*EXERCISE DETAILS*.
The stretch wanted below opens at the line containing "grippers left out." and closes at the line containing "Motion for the". Please return it exactly, with no other lines.

Items from a data source
>>>
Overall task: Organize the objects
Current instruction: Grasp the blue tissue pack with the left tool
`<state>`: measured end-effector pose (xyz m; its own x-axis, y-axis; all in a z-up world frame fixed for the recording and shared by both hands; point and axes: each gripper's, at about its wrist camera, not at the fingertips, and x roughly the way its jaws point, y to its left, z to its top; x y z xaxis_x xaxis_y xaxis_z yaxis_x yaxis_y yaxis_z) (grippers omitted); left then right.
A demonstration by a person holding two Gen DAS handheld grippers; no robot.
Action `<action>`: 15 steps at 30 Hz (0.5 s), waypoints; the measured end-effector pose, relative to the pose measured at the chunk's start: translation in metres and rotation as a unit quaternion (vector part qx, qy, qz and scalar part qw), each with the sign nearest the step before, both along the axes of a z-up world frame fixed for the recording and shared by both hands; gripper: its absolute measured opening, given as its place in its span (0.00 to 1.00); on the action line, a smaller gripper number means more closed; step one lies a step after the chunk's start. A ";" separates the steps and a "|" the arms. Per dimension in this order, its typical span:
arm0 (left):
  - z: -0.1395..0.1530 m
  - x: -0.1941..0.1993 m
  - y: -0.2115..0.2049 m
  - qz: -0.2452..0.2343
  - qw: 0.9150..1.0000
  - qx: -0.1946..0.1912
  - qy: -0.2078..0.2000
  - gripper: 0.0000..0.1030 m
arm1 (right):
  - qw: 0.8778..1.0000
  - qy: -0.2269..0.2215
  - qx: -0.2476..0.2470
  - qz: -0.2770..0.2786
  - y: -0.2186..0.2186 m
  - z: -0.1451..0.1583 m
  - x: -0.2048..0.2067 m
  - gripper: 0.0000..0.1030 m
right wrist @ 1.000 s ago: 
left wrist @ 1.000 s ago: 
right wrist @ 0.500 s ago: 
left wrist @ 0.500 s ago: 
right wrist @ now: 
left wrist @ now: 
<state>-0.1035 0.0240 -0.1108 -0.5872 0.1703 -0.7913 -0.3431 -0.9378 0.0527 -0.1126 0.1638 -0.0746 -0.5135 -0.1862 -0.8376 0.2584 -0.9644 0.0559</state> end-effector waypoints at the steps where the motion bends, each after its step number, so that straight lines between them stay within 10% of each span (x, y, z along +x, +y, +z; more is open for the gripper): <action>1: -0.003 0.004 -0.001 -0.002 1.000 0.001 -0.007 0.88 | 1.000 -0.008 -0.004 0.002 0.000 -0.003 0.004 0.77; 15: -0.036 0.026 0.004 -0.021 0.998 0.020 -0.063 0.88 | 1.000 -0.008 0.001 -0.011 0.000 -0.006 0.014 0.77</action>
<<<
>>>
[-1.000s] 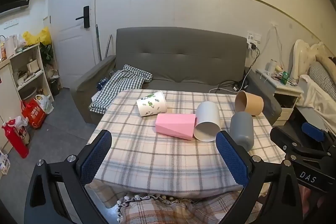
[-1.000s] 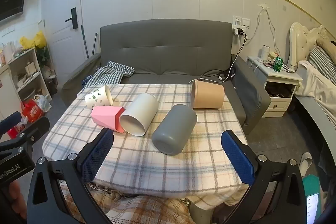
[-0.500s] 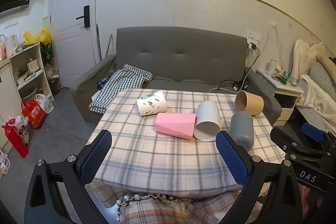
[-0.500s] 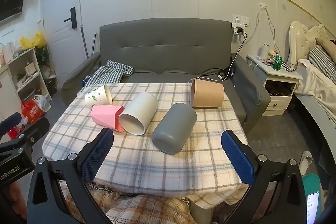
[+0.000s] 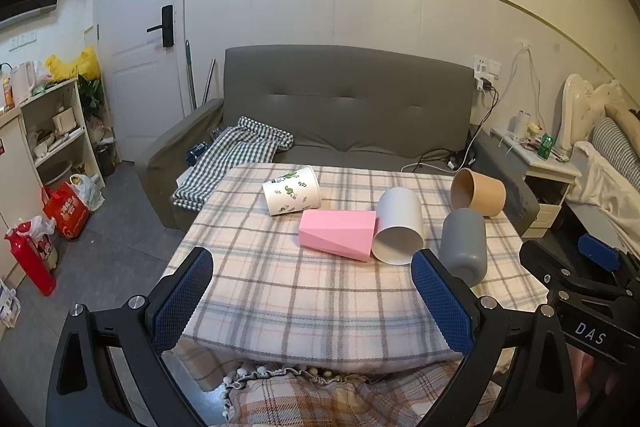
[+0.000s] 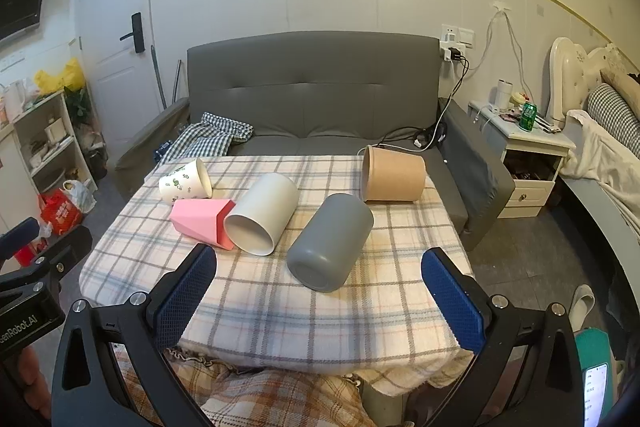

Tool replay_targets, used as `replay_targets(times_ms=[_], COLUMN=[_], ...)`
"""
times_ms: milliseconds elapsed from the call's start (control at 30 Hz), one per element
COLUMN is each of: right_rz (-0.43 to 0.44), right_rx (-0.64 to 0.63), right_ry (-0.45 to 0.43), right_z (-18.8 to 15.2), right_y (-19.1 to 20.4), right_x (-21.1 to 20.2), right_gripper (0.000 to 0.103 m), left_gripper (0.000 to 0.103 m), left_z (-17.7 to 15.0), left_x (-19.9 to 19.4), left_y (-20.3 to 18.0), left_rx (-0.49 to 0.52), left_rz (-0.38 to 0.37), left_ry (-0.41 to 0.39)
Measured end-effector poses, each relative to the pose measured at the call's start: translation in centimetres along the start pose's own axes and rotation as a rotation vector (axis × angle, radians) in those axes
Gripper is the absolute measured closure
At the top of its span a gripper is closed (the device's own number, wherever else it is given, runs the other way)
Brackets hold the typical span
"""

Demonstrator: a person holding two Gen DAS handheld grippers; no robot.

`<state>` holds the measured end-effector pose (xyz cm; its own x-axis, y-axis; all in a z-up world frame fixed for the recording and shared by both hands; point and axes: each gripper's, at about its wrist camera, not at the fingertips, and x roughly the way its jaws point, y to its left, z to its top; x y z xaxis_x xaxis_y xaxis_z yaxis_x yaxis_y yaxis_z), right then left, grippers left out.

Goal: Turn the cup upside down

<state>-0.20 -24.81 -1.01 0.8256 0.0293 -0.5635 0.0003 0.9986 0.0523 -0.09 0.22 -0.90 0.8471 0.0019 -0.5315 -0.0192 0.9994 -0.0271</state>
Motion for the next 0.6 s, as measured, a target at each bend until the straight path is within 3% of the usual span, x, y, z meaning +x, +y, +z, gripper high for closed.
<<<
*SOLUTION*.
`<state>` holds the measured end-effector pose (xyz cm; its own x-axis, y-axis; all in a z-up world frame fixed for the recording and shared by both hands; point and axes: each gripper's, at about its wrist camera, not at the fingertips, and x roughly the way its jaws point, y to its left, z to its top; x y z xaxis_x xaxis_y xaxis_z yaxis_x yaxis_y yaxis_z), right then left, grippers left out.

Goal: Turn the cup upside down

<state>-0.20 -24.81 -1.01 0.8256 0.0293 -0.5635 0.0003 0.9986 0.0523 -0.09 0.22 -0.90 0.8471 0.0019 -0.5315 -0.0192 0.9994 -0.0271</state>
Motion for the next 0.6 s, as measured, a target at each bend until the straight path is within 3% of the usual span, x, y, z meaning +x, +y, +z, gripper high for closed.

Nothing else is needed for this exercise.